(DATA PROVIDED)
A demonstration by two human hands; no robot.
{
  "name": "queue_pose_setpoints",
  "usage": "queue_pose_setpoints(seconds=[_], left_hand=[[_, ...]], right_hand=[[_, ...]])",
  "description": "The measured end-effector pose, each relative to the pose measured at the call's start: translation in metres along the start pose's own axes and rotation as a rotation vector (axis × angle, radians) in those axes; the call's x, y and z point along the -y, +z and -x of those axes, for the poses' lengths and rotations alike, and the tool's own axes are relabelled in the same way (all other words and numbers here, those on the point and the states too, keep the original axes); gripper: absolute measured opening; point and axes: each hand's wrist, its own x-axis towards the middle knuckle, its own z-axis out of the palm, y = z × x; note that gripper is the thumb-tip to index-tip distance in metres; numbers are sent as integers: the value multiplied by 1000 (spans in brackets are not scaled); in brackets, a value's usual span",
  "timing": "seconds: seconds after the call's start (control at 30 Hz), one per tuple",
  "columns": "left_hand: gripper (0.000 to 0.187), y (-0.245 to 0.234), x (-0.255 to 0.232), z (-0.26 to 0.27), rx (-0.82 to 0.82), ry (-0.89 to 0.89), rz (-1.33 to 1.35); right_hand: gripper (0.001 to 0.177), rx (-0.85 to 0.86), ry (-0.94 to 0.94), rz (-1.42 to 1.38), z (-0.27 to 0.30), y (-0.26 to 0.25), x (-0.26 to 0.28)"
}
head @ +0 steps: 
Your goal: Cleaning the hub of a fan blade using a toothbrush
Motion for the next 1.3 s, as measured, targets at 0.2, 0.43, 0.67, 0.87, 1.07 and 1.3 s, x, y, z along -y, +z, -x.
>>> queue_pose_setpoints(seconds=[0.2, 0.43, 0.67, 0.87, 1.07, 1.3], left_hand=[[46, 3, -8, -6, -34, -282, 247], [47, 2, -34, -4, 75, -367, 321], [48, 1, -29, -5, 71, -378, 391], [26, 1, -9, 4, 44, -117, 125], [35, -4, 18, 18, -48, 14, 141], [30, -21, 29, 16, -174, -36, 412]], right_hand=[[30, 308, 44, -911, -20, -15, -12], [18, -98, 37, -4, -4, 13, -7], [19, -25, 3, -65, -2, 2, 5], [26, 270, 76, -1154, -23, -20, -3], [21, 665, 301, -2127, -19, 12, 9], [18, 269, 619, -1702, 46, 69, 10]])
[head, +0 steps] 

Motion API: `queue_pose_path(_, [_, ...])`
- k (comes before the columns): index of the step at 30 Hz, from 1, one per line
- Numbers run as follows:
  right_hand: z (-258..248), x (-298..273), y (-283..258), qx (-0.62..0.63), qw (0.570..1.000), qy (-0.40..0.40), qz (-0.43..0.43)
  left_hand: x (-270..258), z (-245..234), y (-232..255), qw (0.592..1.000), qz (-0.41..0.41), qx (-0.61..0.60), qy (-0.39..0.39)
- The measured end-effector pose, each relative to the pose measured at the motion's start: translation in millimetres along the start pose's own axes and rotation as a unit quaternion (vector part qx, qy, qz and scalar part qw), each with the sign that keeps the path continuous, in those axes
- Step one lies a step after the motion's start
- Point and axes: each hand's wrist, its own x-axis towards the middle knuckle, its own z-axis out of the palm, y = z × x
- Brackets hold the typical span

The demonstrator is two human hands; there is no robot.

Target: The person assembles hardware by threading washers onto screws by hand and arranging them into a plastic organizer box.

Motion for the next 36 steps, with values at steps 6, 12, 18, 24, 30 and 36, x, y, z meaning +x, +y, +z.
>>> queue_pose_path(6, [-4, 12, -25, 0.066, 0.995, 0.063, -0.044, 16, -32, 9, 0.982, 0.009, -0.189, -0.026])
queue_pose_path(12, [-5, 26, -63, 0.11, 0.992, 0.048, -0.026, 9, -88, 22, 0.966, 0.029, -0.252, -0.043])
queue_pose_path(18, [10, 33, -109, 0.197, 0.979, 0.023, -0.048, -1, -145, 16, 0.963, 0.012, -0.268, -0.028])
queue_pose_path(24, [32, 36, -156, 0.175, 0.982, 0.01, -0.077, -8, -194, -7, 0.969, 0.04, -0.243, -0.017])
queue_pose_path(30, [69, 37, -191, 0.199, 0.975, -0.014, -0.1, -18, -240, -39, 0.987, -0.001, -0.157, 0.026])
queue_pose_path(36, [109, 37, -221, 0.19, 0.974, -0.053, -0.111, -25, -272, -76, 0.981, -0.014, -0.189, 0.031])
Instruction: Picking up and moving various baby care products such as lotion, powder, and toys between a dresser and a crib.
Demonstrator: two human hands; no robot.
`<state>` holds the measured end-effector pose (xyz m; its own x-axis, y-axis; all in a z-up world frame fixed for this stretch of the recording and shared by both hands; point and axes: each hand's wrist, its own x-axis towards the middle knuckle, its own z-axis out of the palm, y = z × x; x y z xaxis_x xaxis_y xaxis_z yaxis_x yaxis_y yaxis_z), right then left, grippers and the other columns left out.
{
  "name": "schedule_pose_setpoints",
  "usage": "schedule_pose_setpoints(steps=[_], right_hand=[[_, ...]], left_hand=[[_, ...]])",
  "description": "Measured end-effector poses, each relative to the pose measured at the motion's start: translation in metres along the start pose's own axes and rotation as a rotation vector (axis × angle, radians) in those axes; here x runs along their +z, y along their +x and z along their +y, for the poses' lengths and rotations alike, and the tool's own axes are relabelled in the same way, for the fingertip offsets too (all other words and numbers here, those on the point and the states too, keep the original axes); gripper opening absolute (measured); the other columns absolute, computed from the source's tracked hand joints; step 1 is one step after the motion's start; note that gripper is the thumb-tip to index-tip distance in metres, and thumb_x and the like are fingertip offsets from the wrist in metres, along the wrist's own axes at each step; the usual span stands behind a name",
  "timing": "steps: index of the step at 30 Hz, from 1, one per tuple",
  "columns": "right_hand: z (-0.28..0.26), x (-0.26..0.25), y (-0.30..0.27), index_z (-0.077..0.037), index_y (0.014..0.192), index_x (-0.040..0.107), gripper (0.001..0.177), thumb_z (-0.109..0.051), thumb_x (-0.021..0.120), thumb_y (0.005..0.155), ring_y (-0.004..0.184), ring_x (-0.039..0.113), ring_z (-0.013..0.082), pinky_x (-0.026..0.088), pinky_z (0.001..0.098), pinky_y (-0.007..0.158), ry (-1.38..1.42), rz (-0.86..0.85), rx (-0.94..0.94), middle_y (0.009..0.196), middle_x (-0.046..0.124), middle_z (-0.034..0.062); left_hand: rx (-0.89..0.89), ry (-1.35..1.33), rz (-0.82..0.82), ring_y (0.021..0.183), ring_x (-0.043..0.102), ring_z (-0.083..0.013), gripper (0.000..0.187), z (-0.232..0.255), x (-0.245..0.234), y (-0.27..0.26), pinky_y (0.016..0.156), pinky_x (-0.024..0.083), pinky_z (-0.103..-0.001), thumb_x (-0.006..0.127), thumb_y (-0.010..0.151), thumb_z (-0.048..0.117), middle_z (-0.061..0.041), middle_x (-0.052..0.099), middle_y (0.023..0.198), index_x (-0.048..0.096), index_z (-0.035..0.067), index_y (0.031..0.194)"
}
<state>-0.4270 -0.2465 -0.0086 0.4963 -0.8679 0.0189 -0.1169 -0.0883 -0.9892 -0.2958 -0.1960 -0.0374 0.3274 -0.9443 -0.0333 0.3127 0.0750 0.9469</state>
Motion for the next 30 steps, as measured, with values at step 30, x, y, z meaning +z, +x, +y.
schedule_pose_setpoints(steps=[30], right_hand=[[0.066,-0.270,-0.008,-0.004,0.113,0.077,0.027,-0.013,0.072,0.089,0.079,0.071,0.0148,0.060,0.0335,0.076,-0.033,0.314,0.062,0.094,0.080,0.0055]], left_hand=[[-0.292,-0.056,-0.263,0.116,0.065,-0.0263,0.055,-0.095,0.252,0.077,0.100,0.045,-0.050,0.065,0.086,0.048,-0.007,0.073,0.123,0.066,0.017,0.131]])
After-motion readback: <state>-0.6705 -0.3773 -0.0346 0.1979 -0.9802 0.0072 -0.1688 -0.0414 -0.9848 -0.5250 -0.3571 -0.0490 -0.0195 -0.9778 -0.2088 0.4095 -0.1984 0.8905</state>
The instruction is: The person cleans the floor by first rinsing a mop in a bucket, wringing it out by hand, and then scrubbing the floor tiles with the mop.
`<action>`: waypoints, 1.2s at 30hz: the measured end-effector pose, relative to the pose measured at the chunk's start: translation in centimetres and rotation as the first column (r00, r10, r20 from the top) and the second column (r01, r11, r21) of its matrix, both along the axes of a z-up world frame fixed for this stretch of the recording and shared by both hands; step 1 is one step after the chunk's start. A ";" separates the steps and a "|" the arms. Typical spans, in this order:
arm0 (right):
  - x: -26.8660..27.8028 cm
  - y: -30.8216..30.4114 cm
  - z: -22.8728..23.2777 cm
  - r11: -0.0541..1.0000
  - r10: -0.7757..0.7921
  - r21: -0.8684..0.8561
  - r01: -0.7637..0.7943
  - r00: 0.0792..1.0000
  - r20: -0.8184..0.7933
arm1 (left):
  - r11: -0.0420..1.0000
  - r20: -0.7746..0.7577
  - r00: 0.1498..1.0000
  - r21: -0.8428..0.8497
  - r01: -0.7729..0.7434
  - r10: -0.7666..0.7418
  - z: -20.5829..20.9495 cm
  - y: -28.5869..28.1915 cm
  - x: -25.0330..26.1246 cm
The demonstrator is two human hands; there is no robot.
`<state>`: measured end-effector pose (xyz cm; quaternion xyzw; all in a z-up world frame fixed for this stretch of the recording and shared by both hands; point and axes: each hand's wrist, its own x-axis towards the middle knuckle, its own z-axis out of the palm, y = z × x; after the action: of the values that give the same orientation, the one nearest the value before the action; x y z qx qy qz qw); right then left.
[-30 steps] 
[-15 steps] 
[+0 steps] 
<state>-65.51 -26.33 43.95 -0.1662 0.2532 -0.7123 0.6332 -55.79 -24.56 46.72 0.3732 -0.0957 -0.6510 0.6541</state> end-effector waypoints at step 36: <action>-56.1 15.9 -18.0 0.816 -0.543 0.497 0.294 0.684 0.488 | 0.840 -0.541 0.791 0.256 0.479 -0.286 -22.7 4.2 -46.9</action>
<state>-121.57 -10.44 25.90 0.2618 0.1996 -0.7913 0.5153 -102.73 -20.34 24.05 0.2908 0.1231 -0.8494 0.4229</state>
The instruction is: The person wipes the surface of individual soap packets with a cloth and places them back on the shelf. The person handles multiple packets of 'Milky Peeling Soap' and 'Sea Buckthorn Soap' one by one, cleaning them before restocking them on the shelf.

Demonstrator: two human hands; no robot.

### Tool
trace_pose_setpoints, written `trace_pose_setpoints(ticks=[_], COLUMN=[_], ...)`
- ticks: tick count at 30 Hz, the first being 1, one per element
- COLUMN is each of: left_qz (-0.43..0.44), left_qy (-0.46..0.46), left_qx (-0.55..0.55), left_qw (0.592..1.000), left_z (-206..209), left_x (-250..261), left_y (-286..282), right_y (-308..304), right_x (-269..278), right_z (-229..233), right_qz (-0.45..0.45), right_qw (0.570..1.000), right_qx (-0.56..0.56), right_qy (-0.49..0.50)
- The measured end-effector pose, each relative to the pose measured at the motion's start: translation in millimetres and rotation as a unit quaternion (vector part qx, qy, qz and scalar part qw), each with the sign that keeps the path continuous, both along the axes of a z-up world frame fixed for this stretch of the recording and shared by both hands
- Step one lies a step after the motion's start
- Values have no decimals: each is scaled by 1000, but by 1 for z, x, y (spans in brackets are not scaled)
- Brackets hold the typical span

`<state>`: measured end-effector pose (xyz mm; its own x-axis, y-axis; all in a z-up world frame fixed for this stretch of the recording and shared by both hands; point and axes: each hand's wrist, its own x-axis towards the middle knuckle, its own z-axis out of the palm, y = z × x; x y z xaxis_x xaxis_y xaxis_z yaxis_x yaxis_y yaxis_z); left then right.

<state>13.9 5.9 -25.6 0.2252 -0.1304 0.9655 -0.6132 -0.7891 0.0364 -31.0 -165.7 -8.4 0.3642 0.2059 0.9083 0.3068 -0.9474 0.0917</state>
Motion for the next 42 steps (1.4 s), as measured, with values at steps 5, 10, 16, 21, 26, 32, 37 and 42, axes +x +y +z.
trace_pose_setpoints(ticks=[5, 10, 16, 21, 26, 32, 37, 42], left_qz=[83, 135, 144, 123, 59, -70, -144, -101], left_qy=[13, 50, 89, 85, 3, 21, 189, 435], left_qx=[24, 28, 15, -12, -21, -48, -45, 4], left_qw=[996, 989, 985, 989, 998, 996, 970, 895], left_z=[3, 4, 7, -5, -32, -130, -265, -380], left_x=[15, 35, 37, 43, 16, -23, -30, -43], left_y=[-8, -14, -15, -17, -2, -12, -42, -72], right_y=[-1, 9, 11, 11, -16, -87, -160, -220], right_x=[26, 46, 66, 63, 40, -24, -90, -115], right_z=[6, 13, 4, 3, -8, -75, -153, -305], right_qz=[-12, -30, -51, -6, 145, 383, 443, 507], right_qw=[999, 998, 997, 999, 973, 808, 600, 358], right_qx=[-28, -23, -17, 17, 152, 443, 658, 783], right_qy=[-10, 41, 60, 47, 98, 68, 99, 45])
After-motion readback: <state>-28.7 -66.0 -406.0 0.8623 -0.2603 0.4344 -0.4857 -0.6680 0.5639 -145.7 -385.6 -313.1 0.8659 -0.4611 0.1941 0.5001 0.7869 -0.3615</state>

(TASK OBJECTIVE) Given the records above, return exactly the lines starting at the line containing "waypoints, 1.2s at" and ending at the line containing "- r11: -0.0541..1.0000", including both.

(EXPECTED ANSWER)
`<action>`: waypoints, 1.2s at 30hz: the measured end-effector pose, relative to the pose measured at the chunk's start: translation in centimetres and rotation as the first column (r00, r10, r20 from the top) and the second column (r01, r11, r21) of its matrix, both along the axes of a z-up world frame fixed for this stretch of the recording and shared by both hands; step 1 is one step after the chunk's start. A ";" separates the steps and a "|" the arms. Typical spans, in this order:
arm0 (right):
  - x: -26.8660..27.8028 cm
  - y: -30.8216..30.4114 cm
  - z: -22.8728..23.2777 cm
  - r11: -0.0541..1.0000

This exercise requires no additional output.